De piano heeft een indrukwekkende voorgeschiedenis. Rond 1700 werd zijn directe voorganger, de fortepiano, uitgevonden. Deze fortepiano had als belangrijkste voorlopers het clavichord (in de vroege 14e eeuw uitgevonden) en het klavecimbel (rond 1400 voor het eerst genoemd).
Bij de (forte)piano worden de snaren door hamertjes aangeslagen en bij het clavichord worden de snaren door een ijzeren pinnetje (die lijkt op de kop van een platte schroevendraaier) aangetikt. Bij het klavecimbel, tenslotte, worden de snaren getokkeld door een plectrum.
Met het tokkelen van snaren doemt een voorgeschiedenis op die je doet duizelen. De geschiedenis van de gitaar begint in de 12e eeuw en met de harp gaan we meteen nog een paar duizend jaar terug in de tijd... Maar wanneer ontstond eigenlijk het idee om via een toetsenbord te tokkelen? Het toetsenbord zelf was niet nieuw: we zien het ook op het orgel, een instrument dat ook al in de derde eeuw voor Christus opduikt.
Het is in 1323 dat het zogenaamde clavicymbalum wordt genoemd. Het wordt beschreven als een psalterium (ook wel cymbalum) met een toetsenbord (vandaar clavi-). Het psalterium, een soort harp, is uitstekend te beluisteren op deze cd.
In onze collectie is, zo lijkt het, precies één opname te vinden van het clavicymbalum als solo-instrument. Op een cd met muziek van Ludwig Senfl vinden we een instrumentale versie van zijn lied Mein Fleiss und Müeh.

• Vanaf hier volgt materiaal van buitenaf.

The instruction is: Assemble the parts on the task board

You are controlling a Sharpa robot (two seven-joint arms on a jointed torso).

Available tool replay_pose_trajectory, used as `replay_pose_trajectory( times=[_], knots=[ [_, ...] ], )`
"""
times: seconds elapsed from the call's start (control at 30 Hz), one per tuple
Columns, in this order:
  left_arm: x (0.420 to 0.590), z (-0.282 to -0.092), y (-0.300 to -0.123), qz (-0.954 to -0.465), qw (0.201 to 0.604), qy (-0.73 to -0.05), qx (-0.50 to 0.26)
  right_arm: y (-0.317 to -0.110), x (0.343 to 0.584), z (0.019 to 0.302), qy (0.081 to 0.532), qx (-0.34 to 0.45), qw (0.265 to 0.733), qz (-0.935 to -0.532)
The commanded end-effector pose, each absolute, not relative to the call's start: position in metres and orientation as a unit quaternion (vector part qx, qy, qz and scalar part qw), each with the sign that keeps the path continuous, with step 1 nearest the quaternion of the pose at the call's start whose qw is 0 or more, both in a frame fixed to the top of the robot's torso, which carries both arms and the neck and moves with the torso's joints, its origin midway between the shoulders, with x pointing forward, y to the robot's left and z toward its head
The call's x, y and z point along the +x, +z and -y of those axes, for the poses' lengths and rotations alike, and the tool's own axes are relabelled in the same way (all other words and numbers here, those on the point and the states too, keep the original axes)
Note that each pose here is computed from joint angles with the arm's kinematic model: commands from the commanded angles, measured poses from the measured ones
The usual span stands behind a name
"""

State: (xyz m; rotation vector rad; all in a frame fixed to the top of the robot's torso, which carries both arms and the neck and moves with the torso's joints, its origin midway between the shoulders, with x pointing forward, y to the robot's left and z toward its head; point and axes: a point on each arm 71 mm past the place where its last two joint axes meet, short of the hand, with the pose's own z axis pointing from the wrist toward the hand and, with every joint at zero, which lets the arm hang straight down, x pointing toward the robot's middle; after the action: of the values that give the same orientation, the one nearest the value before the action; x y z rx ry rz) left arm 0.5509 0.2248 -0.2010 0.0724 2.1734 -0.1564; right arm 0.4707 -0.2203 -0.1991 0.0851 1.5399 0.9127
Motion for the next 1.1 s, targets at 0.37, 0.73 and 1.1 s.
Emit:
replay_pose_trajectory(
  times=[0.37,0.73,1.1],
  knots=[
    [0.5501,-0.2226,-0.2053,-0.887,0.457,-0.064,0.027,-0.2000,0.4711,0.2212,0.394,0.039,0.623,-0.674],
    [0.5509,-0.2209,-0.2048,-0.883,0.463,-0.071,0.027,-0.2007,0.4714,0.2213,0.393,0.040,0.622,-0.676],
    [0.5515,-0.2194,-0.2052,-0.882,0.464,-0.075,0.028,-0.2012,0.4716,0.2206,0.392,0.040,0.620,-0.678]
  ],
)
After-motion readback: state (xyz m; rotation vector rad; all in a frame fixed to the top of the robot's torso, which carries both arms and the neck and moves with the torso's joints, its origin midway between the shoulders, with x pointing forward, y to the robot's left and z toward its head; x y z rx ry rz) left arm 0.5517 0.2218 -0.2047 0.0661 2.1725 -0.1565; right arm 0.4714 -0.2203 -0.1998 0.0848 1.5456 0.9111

Een vergelijkbaar instrument vinden we op de schitterende cd-box A guide to period instruments. We horen hier een chanson van Guillaume Dufay, Mille bonjours je vous présente. Dit wordt gespeeld op het zogenaamde clavicytherium, een soort klavecimbel waarbij de snaren verticaal gespannen zijn (net zoals bij de staande piano).